Le repas le plus mémorable de mon séjour est sans doute celui que j’ai pris au Nostrana, dans les locaux d’une ancienne épicerie de centre commercial linéaire. « Lorsque nous avons acheté, nous ne savions pas qu’en enlevant le plafond suspendu nous pourrions dégager l’espace », explique la copropriétaire et chef Cathy Whims à propos du très haut plafond tout en angles, qui donne aux lieux des allures de solide ferme ou de modeste cathé­drale. C’est l’endroit idéal pour une cuisine à la fois rustique et sophistiquée. Nostrana signifie « faite maison » en italien, et c’est ici le principe directeur. Parmi les mets italiens classiques que le resto réinterprète, soulignons une assiette de charcuteries provenant de la boutique Salumi du père du fameux Mario Batali, Armandino, à Seattle. Grillé sur feu de bois, le steak Strawberry Mountain, d’élevage local, est recouvert d’un étonnant beurre aux cèpes et servi avec pommes de terre grelots et scarole sautée.

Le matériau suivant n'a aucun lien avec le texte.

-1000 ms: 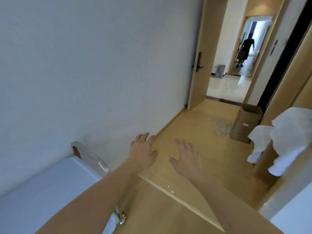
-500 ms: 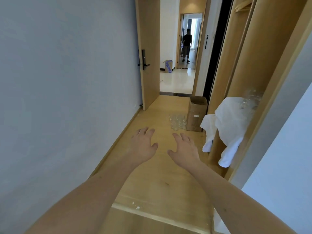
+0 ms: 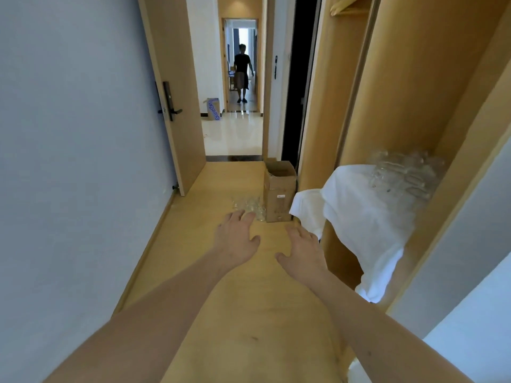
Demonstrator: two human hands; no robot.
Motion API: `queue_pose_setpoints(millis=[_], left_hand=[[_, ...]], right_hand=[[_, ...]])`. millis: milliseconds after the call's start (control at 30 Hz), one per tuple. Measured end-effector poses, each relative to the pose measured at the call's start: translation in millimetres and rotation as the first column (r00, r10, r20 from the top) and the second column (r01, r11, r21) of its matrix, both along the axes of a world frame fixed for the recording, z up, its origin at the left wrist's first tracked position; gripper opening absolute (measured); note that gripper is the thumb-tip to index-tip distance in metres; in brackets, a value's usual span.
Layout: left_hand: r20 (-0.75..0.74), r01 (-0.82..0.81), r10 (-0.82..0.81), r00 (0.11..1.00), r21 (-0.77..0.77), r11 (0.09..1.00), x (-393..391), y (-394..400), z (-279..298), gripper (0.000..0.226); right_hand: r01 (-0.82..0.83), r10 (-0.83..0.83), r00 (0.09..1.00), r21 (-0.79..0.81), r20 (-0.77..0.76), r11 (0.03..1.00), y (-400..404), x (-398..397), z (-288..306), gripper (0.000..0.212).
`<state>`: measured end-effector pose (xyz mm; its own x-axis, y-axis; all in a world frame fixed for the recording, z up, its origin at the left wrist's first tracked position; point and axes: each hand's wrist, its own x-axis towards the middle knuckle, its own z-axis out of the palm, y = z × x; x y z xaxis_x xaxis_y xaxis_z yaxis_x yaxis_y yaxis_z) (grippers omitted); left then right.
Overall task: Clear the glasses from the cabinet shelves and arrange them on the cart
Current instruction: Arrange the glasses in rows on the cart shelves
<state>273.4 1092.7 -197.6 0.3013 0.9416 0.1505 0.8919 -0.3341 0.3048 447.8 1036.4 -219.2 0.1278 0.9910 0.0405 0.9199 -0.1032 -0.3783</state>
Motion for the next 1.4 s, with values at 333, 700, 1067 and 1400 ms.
queue_pose_setpoints(millis=[333, 700, 1067, 1400], left_hand=[[0.033, 0.209, -0.208, 0.978, -0.021, 0.978, 23.8, 152.0, 4.5, 0.065], [0.015, 0.323, -0.324, 0.946, 0.022, 0.946, 133.9, 300.1, -2.9, 0.061], [0.028, 0.555, -0.556, 0.831, 0.047, 0.831, 293.0, 398.6, 26.6, 0.058], [0.098, 0.757, -0.767, 0.634, 0.123, 0.641, 411.4, 460.2, 49.5, 0.056]], right_hand=[[0.224, -0.224, 0.975, -0.032, -0.005, 0.974, 120.8, 8.4, 4.6, 0.078], [0.351, -0.351, 0.936, 0.007, -0.038, 0.936, 252.8, 112.8, -6.2, 0.072], [0.527, -0.527, 0.850, 0.077, -0.026, 0.846, 338.9, 242.4, 23.9, 0.072], [0.744, -0.746, 0.662, 0.182, -0.074, 0.643, 364.0, 321.0, 49.4, 0.069]])
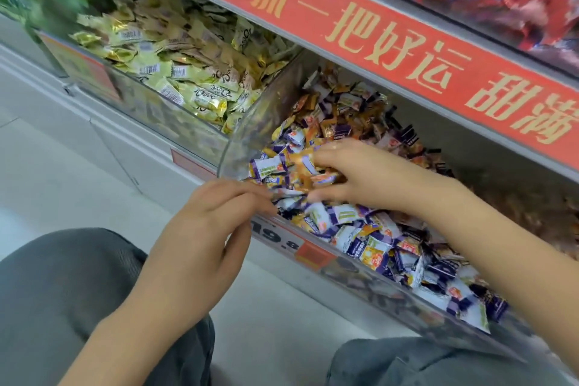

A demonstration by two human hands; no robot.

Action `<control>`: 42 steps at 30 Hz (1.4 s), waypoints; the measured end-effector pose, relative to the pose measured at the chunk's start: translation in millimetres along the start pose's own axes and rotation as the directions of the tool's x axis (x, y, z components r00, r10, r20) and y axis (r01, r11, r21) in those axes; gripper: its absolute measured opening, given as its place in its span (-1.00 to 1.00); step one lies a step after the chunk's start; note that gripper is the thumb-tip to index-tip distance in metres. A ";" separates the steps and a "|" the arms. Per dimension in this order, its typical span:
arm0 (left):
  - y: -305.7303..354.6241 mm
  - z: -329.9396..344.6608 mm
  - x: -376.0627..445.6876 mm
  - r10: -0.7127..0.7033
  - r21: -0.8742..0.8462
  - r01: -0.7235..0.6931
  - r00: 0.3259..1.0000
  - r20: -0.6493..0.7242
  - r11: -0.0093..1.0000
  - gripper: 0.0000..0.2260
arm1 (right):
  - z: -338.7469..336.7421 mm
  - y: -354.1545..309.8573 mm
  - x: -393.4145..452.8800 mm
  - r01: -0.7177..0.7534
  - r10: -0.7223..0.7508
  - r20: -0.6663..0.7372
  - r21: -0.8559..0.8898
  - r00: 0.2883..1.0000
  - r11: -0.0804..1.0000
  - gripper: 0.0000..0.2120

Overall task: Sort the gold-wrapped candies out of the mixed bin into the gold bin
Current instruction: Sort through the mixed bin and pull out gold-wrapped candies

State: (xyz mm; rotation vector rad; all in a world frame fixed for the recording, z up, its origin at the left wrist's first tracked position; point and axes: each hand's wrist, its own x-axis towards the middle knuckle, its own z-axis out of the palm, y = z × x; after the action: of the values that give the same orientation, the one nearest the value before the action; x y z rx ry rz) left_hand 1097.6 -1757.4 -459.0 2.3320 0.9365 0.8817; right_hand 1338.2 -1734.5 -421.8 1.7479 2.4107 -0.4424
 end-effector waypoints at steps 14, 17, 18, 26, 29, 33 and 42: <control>10.8 36.3 122.0 -0.202 0.136 0.151 0.802 0.562 0.979 -0.36 | 1.9 8.0 -24.1 -0.150 0.384 -0.192 0.698 0.903 0.700 -0.86; 5.8 34.4 119.7 -0.206 0.124 0.165 0.803 0.560 0.978 -0.42 | 1.0 7.5 -29.4 -0.226 0.498 -0.178 0.729 0.849 0.646 -0.83; 4.8 33.5 119.9 -0.193 0.124 0.149 0.812 0.551 0.981 -0.51 | 0.7 7.7 -30.1 -0.240 0.521 -0.177 0.735 0.835 0.634 -0.82; 4.5 23.1 122.4 -0.273 -0.102 0.330 0.890 0.364 0.939 -0.76 | -13.4 4.9 -32.7 -0.003 0.587 0.059 0.995 0.807 -0.097 -0.85; 9.8 20.4 124.3 -0.362 -0.275 0.485 0.844 0.395 0.830 -0.71 | -18.0 5.2 -36.6 0.070 0.546 0.162 0.923 0.822 -0.379 -0.78; 16.1 13.0 123.2 -0.406 -0.567 0.694 0.719 0.564 0.443 -0.64 | -19.2 0.9 -42.4 0.133 0.479 0.214 0.796 0.851 -0.590 -0.68; 10.4 24.1 117.9 -0.344 -0.258 0.426 0.887 0.308 0.867 -0.62 | -9.7 -11.1 -42.5 0.179 0.573 0.213 0.815 0.792 -0.551 -0.77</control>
State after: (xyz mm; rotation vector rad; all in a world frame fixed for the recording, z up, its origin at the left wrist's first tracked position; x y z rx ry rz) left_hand 1185.2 -1682.1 -423.5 1.8337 1.0185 0.5079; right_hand 1342.0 -1773.3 -399.1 2.8997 0.4969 -3.3328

Naomi Pomeroy et Michael Hebb se sont lancés en affaires en ou­vrant à même leur appart un établissement clandestin, le Clarklewis, au succès immédiat. Quand celui-ci est devenu trop po­pu­laire, ils ont investi un entrepôt du Central Eastside, contribuant au re­gain de ce secteur. (Mme Pomeroy est depuis partie ouvrir le Beast.) Le repas débute pianissimo avec un choix de radis (roses et blancs) de Pâques, servis crus et sans garniture autre que du beurre doux et du sel de mer. Le tempo s’accélère avec l’arrivée d’endives nappées de vinaigrette tiède au beurre brun, piquées de pignons rôtis à la sauge et garnies d’une montagne de Bleu des Basques. Quartiers de pamplemousse rouge Rio, pépins de grenade et salsa verde à la menthe mettent en valeur les pétoncles poêlés. Malgré tout, les origines underground du Clarklewis s’expriment quand le serveur nous tend des lampes stylos en même temps que les menus : « Nous avons uniquement un éclairage d’ambiance, mais ceci pourrait vous être utile. » C’est là que j’ai su que le spectacle allait commencer.